First rule of warfare

The first rule of engagement is to have your adversary amass forces on the wrong line of defense: have them defend the waterways, while you attack the armory; or watch them sandbag the city, while you take out their food supply by burning the fields in the countryside.

The battle lines are drawn. Let us not be seduced into thinking the skirmish over eligibility rules is the main conflict. I reiterate:

This is not about protecting the little guy!
This is about preserving SBIR as a source for seed-capital!


This is about retaining the ability of the United States to lead the world in innovation. There are precious few resources available to support early stage research & development, especially by those unaffiliated with a university or large corporation. Yet this is the work that truly pushes the envelope, that tests unproven theories, that alters not only the answers but the questions themselves.

This is principally about IDEAS! Profits and jobs are secondary. What opportunities, besides SBIR, are there for individuals to prove or falsify an idea, with the potential to transform a field or remedy a yet-unsolved quandary?
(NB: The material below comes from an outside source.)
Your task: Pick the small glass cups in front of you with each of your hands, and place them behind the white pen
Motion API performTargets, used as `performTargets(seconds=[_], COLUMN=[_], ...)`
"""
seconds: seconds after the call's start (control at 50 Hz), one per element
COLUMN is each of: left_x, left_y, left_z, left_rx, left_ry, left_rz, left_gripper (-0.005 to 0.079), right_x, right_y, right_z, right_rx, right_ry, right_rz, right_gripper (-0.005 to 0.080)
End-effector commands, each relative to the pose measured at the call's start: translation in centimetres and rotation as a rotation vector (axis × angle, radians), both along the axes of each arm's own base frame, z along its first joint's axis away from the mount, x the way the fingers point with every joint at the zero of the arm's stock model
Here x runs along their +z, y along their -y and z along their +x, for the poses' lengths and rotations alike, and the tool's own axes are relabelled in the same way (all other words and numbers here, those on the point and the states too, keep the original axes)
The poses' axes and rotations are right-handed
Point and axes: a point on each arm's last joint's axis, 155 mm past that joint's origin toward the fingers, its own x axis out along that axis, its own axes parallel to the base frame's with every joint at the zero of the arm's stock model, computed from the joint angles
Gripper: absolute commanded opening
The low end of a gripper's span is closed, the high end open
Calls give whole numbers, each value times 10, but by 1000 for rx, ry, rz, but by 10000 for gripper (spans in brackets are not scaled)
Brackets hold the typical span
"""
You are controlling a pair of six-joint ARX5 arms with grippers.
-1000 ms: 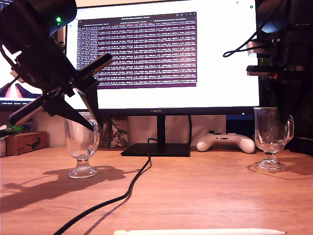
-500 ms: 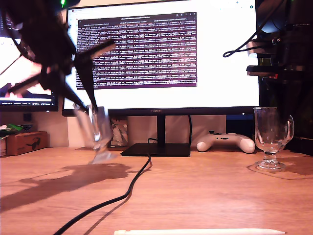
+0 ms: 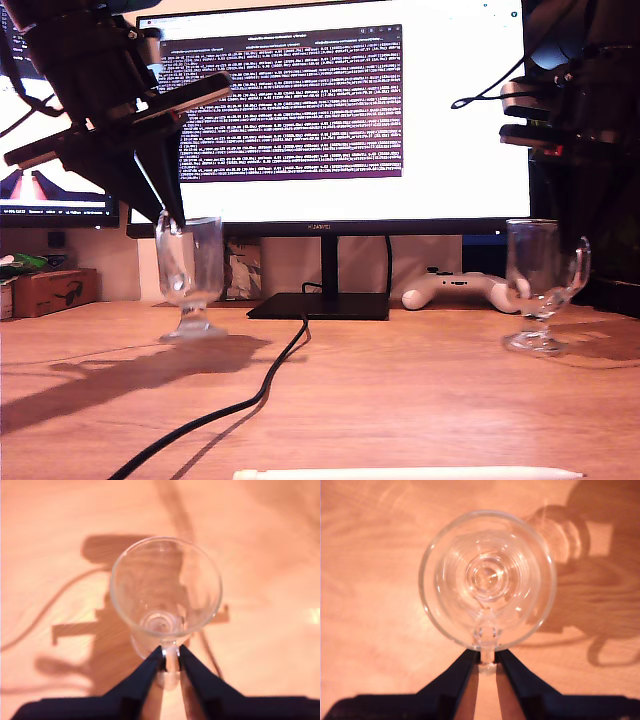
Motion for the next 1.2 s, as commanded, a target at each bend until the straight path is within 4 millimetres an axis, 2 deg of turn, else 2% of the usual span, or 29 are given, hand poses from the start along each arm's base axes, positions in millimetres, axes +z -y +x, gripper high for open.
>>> performTargets(seconds=[0.0, 0.18, 0.36, 0.5, 0.62, 0.78, 0.96, 1.18], left_x=[16, 20, 23, 22, 21, 18, 32, 41], left_y=[16, 38, 46, 52, 59, 61, 64, 61], left_z=[-2, -13, -16, -24, -34, -42, -48, -56], left_rx=[-95, -229, -265, -299, -332, -355, -386, -398], left_ry=[79, 141, 154, 123, 101, 79, 113, 131], left_rz=[5, 31, 11, -19, -41, -35, -56, -81], left_gripper=[-24, -24, -24, -24, -24, -24, -24, -24], right_x=[-1, 3, 23, 42, 50, 56, 63, 69], right_y=[-10, -24, -35, -39, -43, -55, -68, -74], right_z=[-9, -28, -42, -49, -56, -65, -79, -96], right_rx=[41, 120, 164, 187, 226, 284, 323, 337], right_ry=[-17, -51, -16, 38, 63, 82, 103, 132], right_rz=[8, 13, 31, 47, 49, 54, 71, 87], right_gripper=[-11, -11, -11, -11, -11, -12, -12, -12])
The greatest beauty of SBIR is its ability to water those kernels, until they sprout or wither; and to render those that sprout into a test crop on a couple of acres.

The battle is here: will SBIR remain an open competition among innovative ideas, fought on their own merits and their potential to rapidly outgrow their government sponsors or not?

The real battle is about:
  1. keeping award sizes appropriate (the Senate's proposal of capping Phase I at $150k and Phase II at $1m does that: the House proposals do not!)
  2. ensuring the integrity of the merit-based open competition--no earmarks, or loopholes that will lead to them; no special preferences for groups (this is a competition of ideas to solve problems!);
  3. retaining access to small awards for a large number of projects to get off the ground--no to free-reign for multiple sequential Phase IIs; no to jumbo awards; yes to increasing the allocation percentage (S.1233 calls for a very modest increase from 2.5% to 3.5% graduated over 10 years).

The issues are simple. Will the Conference Committee, tasked with hammering out a resolution between these widely divergent reauthorization bills, work to support and sustain innovation, or abdicate that responsibility? Only time shall tell.